Old Release
This documentation relates to an old version of DSpace, version 6.x. Looking for another version? See all documentation.
Support for DSpace 6 ended on July 1, 2023. See Support for DSpace 5 and 6 is ending in 2023
Package Importer and Exporter
This command-line tool gives you access to the Packager plugins. It can ingest a package to create a new DSpace Object (Community, Collection or Item), or disseminate a DSpace Object as a package.
To see all the options, invoke it as:
[dspace]/bin/dspace packager --help
This mode also displays a list of the names of package ingestion and dissemination plugins that are currently installed in your DSpace. Each Packager plugin also may allow for custom options, which may provide you more control over how a package is imported or exported. You can see a listing of all specific packager options by invoking --help
(or -h
) with the --type
(or -t
) option:
[dspace]/bin/dspace packager --help --type METS
The above example will display the normal help message, while also listing any additional options available to the "METS" packager plugin.
Supported Package Formats
DSpace comes with several pre-configured package ingestion and dissemination plugins, which allow you to import/export content in a variety of formats.
Pre-Configured Submission Package (SIP) Types
- AIP - Ingests content which is in the DSpace Archival Information Package (AIP) format. This is used as part of the DSpace AIP Backup and Restore process
- DSPACE-ROLES - Ingests DSpace users/groups in the DSPACE-ROLES XML Schema. This is primarily used by the DSpace AIP Backup and Restore process to ingest/replace DSpace Users & Groups.
- METS - Ingests content which is in the DSpace METS SIP format
- PDF - Ingests a single PDF file (where basic metadata is extracted from the file properties in the PDF Document).
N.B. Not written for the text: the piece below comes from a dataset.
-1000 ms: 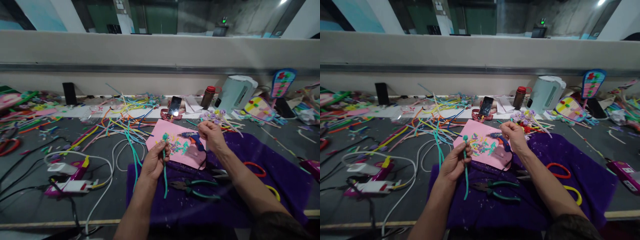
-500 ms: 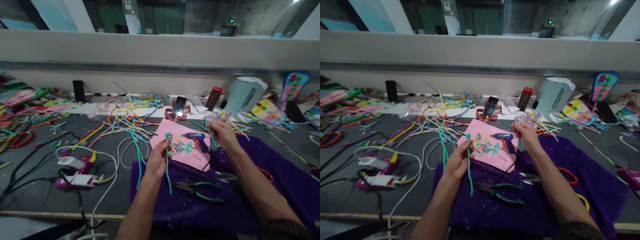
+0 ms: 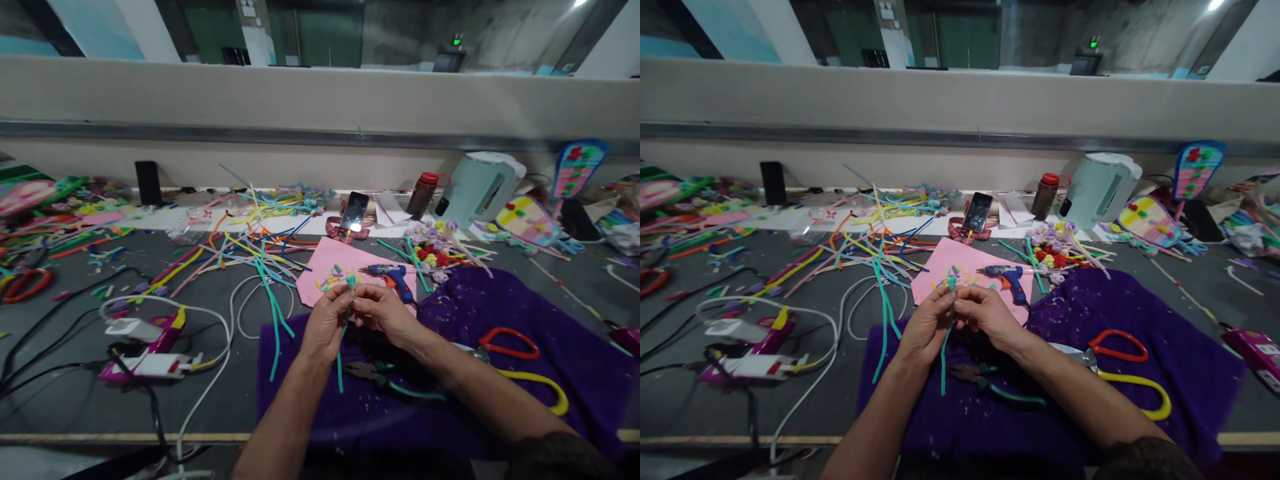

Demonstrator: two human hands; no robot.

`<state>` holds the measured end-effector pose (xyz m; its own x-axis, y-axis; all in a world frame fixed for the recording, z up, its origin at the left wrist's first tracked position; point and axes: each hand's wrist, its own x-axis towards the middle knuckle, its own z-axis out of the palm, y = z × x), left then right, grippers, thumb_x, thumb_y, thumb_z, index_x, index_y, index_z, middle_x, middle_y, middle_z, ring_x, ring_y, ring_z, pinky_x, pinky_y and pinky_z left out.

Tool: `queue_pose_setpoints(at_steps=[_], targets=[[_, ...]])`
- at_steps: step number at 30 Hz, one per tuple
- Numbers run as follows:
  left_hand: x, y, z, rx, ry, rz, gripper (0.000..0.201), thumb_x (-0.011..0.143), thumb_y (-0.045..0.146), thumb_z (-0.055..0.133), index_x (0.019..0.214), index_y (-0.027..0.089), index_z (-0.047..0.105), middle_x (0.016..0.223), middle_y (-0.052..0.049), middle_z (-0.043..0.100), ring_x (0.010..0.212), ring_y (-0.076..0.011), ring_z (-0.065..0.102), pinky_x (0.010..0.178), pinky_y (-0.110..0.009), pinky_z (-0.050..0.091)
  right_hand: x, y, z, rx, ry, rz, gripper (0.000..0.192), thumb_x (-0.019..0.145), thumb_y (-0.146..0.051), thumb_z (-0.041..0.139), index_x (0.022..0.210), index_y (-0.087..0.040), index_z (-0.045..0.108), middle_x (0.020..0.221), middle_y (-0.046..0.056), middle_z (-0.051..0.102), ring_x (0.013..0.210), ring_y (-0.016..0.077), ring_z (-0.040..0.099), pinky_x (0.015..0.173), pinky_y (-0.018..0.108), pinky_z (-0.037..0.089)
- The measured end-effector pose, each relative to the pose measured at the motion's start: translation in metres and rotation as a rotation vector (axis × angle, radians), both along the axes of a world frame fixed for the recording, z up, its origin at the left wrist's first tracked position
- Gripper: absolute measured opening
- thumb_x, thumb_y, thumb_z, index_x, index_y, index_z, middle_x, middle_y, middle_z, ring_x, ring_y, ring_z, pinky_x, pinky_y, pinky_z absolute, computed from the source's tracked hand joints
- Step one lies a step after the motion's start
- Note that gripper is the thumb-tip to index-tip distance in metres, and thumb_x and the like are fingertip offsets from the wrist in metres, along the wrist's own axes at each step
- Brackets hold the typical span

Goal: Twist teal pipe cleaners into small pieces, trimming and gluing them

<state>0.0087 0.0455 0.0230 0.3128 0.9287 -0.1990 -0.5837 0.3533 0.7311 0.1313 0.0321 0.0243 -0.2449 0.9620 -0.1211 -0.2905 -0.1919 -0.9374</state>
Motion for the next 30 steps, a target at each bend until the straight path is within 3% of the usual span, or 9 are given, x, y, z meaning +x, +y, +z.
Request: queue_pose_setpoints(at_steps=[9, 17, 20, 25, 30], targets=[[-0.001, -0.004, 0.008, 0.115, 0.056, -0.002, 0.019, 0.069, 0.027, 0.065, 0.081, 0.012, 0.062, 0.066, 0.001, 0.055, 0.05, -0.005, 0.048, 0.054, -0.019, 0.041, 0.006, 0.002, 0.003, -0.047, 0.17, 0.115, 0.023, 0.069, -0.035, 0.064, 0.073, -0.014, 0.056, 0.062, -0.001, 0.059, 0.035, 0.003, 0.043, 0.03, 0.015, 0.023], [-0.001, -0.006, 0.009, 0.11, 0.135, 0.03, 0.02, 0.068, 0.029, 0.066, 0.078, 0.012, 0.063, 0.059, 0.002, 0.054, 0.045, -0.0046, 0.046, 0.047, -0.018, 0.037, 0.0, -0.001, -0.002, -0.08, 0.217, 0.149, 0.025, 0.071, -0.038, 0.062, 0.073, -0.013, 0.056, 0.061, -0.001, 0.058, 0.032, 0.0024, 0.037, 0.028, 0.016, 0.022], [-0.004, -0.006, 0.01, 0.11, 0.16, 0.083, 0.019, 0.066, 0.03, 0.067, 0.074, 0.012, 0.063, 0.064, 0.001, 0.057, 0.05, -0.005, 0.047, 0.048, -0.017, 0.036, 0.001, -0.002, 0.003, -0.041, 0.087, 0.066, 0.025, 0.069, -0.038, 0.064, 0.07, -0.014, 0.056, 0.059, 0.0, 0.059, 0.036, 0.0045, 0.043, 0.03, 0.016, 0.024], [-0.007, -0.005, 0.013, 0.1, 0.239, 0.118, 0.019, 0.063, 0.031, 0.069, 0.066, 0.013, 0.062, 0.062, 0.001, 0.058, 0.049, -0.0044, 0.044, 0.046, -0.016, 0.032, 0.006, 0.0, 0.014, 0.13, -0.047, -0.215, 0.02, 0.067, -0.035, 0.066, 0.071, -0.017, 0.059, 0.064, -0.001, 0.059, 0.041, 0.0046, 0.044, 0.034, 0.017, 0.028], [-0.005, -0.007, 0.012, 0.115, 0.294, 0.049, 0.02, 0.063, 0.032, 0.069, 0.066, 0.014, 0.061, 0.052, 0.003, 0.053, 0.044, -0.0035, 0.04, 0.044, -0.016, 0.028, 0.008, 0.001, 0.015, 0.116, -0.021, -0.217, 0.021, 0.067, -0.036, 0.066, 0.072, -0.017, 0.057, 0.055, -0.004, 0.054, 0.039, 0.0043, 0.043, 0.033, 0.016, 0.022]])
Pre-Configured Dissemination Package (DIP) Types
- AIP - Exports content which is in the DSpace Archival Information Package (AIP) format. This is used as part of the DSpace AIP Backup and Restore process
- DSPACE-ROLES - Exports DSpace users/groups in the DSPACE-ROLES XML Schema. This is primarily used by the DSpace AIP Backup and Restore process to export DSpace Users & Groups.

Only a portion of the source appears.